The program was organized by the National Bank Training Institute (NBTI) as part of the Bank’s ongoing efforts to strengthen professional capacity and ensure compliance with international financial reporting standards.
The workshop was inaugurated by Mr. Syed Zubair Ahmed, Deputy Managing Director & Chief Financial Officer of National Bank, who attended the event as the Chief Guest. In his address, he highlighted the strategic importance of IFRS-9 adoption in strengthening financial discipline and enhancing the quality of credit risk management.
Senior executives, head office officials, regional heads from Dhaka North and South, branch managers and credit in-charges participated in the program, reflecting the institution’s strong commitment to effective IFRS-9 implementation across all levels.

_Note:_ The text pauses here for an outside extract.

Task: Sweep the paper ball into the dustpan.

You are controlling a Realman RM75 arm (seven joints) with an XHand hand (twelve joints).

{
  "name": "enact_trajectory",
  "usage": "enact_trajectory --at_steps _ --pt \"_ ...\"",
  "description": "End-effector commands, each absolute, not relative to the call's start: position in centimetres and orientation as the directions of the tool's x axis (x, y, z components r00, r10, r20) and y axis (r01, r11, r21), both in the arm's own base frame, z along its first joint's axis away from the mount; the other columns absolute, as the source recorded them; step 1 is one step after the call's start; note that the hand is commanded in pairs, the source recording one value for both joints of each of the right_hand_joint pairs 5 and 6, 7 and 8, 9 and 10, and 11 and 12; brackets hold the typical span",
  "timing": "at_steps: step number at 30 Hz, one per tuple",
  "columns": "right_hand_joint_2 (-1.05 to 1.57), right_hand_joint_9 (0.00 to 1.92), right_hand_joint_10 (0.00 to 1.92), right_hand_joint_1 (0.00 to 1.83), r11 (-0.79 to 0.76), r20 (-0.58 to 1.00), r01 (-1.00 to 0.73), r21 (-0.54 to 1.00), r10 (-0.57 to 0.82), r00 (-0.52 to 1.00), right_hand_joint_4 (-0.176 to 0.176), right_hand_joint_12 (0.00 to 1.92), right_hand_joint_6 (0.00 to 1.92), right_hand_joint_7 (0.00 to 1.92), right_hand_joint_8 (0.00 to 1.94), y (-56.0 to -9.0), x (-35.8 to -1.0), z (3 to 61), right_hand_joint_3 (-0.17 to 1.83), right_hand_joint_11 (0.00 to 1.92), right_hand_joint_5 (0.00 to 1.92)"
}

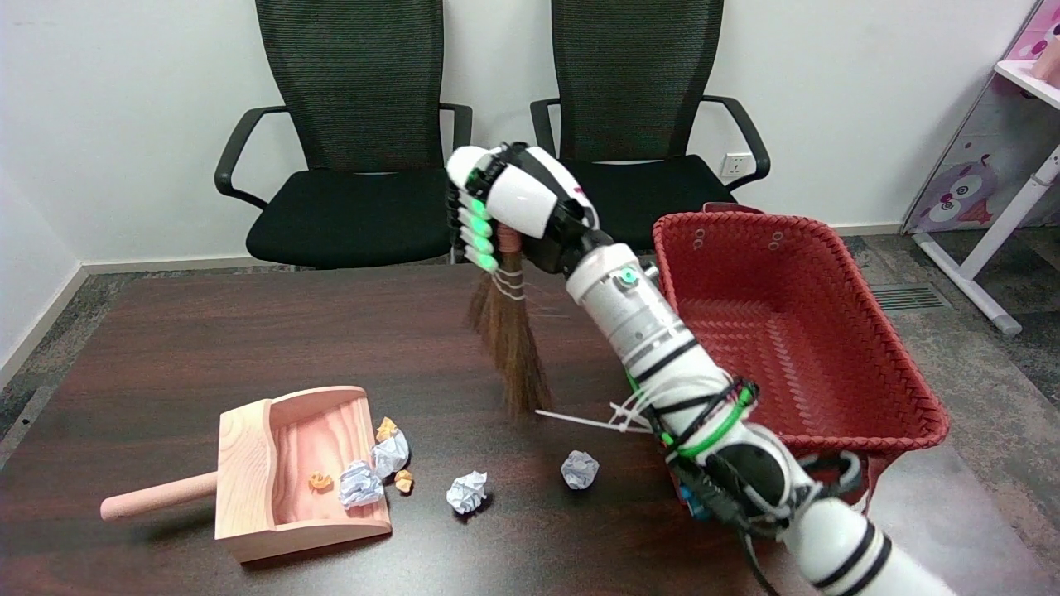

The training sessions were conducted by Professor Dr. Md. Saiful Islam of the Department of Accounting and Information Systems at the University of Dhaka and Mr. Imran Ahmed, Deputy Managing Director of National Bank. Their presentations provided practical insights and guidance on ECL measurement, credit risk assessment, and implementation challenges.
Also present at the program were Mr. Md. Abdur Rahim and Mr. Md. Meshkat-Ul-Anwer Khan, Deputy Managing Directors (In-Charge), along with mentors from different zones who contributed their perspectives based on regional experiences.
The workshop focused on the practical application of the Expected Credit Loss (ECL) model, which is a core requirement of IFRS-9. Emphasis was placed on enhancing the Bank’s risk management framework, improving regulatory compliance, and ensuring greater accuracy and transparency in financial reporting.
The program was moderated by Shah Syed Rafiul Bari, Principal of the National Bank Training Institute, who ensured effective coordination and smooth conduct of the workshop throughout the day.
It is noteworthy that IFRS 9 is not merely an accounting standard; it represents a fundamental shift in mindset. For the first time, finance, risk, data, and strategy are required to operate in a common language. In an era marked by economic volatility, climate risk, and geopolitical shocks, IFRS 9 emerges as a strategic tool rather than a compliance exercise. Banks that treat it as a checklist item are likely to struggle, while those that embrace it as a driver of innovation will lead.
The standard encourages banks to move from reacting to losses to anticipating them, from relying solely on historical data to adopting probability-based assessments, and from basic compliance to informed intelligence. Expected Credit Loss (ECL) is not about pessimism; it is about preparedness—understanding what could happen and assessing whether institutions are ready to respond.
This training emphasizes professional judgment, governance, data quality, and ethical responsibility, while highlighting that behind every model lies a real customer, a real business, and ultimately, a real economy.